The number of U.S. workers filing for jobless benefits unexpectedly rose last week, but another big gain in productivity in the fourth quarter offered hope that companies were closer to adding to payrolls.

Initial claims for state unemployment insurance increased 8,000 to 480,000, the Labor Department said on Thursday. Financial markets had expected claims to come in at 460,000.

While claims are down sharply from their peak last spring, the improvement has stalled in recent weeks. Despite the setback, analysts are optimistic hiring will pick up soon as firms run out of ways to boost output without new workers.

Business productivity grew at a 6.2 percent rate in the fourth quarter as employers ramped up that quarter's output at the fastest pace in six years and kept a tight lid on hiring, another Labor Department report showed.

Economists had expected productivity, which measures the hourly output per worker, to rise at a 6.0 percent rate after gaining 7.2 percent in the third quarter. In the second quarter, productivity had risen 6.9 percent.

The fact that we have had three such extremely strong quarters of productivity in a row suggests it has to stop, said Bill Cheney, chief economist at John Hancock Financial Services in Boston.

I am fairly convinced we are going to see an upturn in employment because employers simply won't be able to maintain any growth in sales without hiring additional bodies, he said.

Similar sentiments were echoed by U.S. Treasury Secretary Timothy Geithner. I think that there is encouragement in that, but we have a long way to go, he told the Senate Budget Committee.


Investors, however, frowned at the rise in jobless claims. U.S. stocks ended sharply lower, also pressured by mounting sovereign debt problems in Europe.

U.S. government debt prices rallied as bonds attracted a flight-to-quality bid, while the dollar soared against the euro.

Job creation is seen as President Barack Obama's most pressing priority. Anxiety over a 10-percent unemployment rate may have cost Obama's Democrats a crucial Senate seat last month and threatens big losses for the party in the November congressional elections.

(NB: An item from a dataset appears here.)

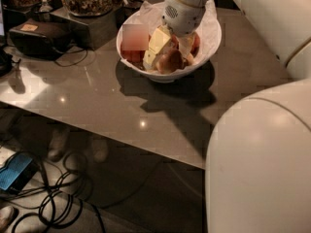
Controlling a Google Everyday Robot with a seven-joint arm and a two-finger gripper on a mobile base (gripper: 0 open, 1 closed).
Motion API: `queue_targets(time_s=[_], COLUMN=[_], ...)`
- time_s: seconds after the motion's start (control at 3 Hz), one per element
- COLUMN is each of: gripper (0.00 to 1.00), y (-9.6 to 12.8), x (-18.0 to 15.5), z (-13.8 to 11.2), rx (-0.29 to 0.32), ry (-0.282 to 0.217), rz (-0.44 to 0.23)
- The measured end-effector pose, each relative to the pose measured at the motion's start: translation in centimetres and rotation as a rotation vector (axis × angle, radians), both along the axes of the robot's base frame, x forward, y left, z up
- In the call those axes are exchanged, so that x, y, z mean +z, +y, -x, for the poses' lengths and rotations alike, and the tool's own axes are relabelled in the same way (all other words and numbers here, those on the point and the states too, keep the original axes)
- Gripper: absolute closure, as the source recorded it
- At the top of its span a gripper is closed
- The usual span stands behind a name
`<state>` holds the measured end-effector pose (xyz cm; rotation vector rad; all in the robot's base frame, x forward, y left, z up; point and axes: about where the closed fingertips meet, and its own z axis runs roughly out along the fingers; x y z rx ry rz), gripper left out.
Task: Pick apple from white bowl
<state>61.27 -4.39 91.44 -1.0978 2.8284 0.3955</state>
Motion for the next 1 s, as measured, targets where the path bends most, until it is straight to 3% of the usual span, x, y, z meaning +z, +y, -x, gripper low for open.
queue_targets(time_s=[0.33, 1.0], gripper=[0.19, 0.61], y=[-0.06, 0.07], x=[-0.63, -0.65], z=[0.18, 0.68], rx=[0.009, 0.043], ry=[0.013, -0.014], rz=[0.002, 0.016])
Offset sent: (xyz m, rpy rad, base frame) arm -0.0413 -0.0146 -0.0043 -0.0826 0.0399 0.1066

Obama lunched with top business executives on Thursday to discuss the economy and job creation and Democratic leaders in the Senate unveiled a proposal that they hope will help bring down the jobless rate.

High unemployment has curtailed consumer spending, but the worst of the retrenchment appears to be done. Major retail chains reported higher January sales compared with a year earlier, when the recession was at its deepest point, and monthly job losses soared to 741,000.

The government will release its closely-watched employment report for January 2010 on Friday. A Reuters survey predicted nonfarm payrolls grew 5,000 after a surprise 85,000 drop in December. The unemployment rate, however, is expected to edge up to 10.1 percent in January from 10 percent.

Median forecasts from the top 20 forecasters saw payrolls unchanged last month.

Productivity has grown for five straight quarters as employers slashed costs, mostly by cutting jobs, to cope with the worst economic downturn since the Great Depression. In 2009, productivity grew 2.9 percent, the biggest annual rise in six years.

The big productivity gains allowed businesses to ramp up output in the second half of the year, even as they were letting employees go. In the fourth quarter, the economy grew at a 5.7 percent annual pace, also its fastest clip in six years.

That recovery was underscored by a report on Thursday that showed an unexpected surge in orders received by U.S. factories and a drop in inventories in December.

The productivity report showed non-farm output grew at a 7.2 percent rate in the final three months of 2009, the fastest pace since the third quarter of 2003.

Hours worked rose at a 1.0 percent rate, the first increase since the second quarter of 2007 and the fastest since the fourth quarter of 2006. Some economists said that was another sign businesses might need to start hiring soon.

Unit labor costs, a gauge of inflation and profit pressures closely watched by the Federal Reserve, fell a steeper than expected 4.4 percent after declining 1.5 percent in the third quarter, pointing to scant wage-related pressures.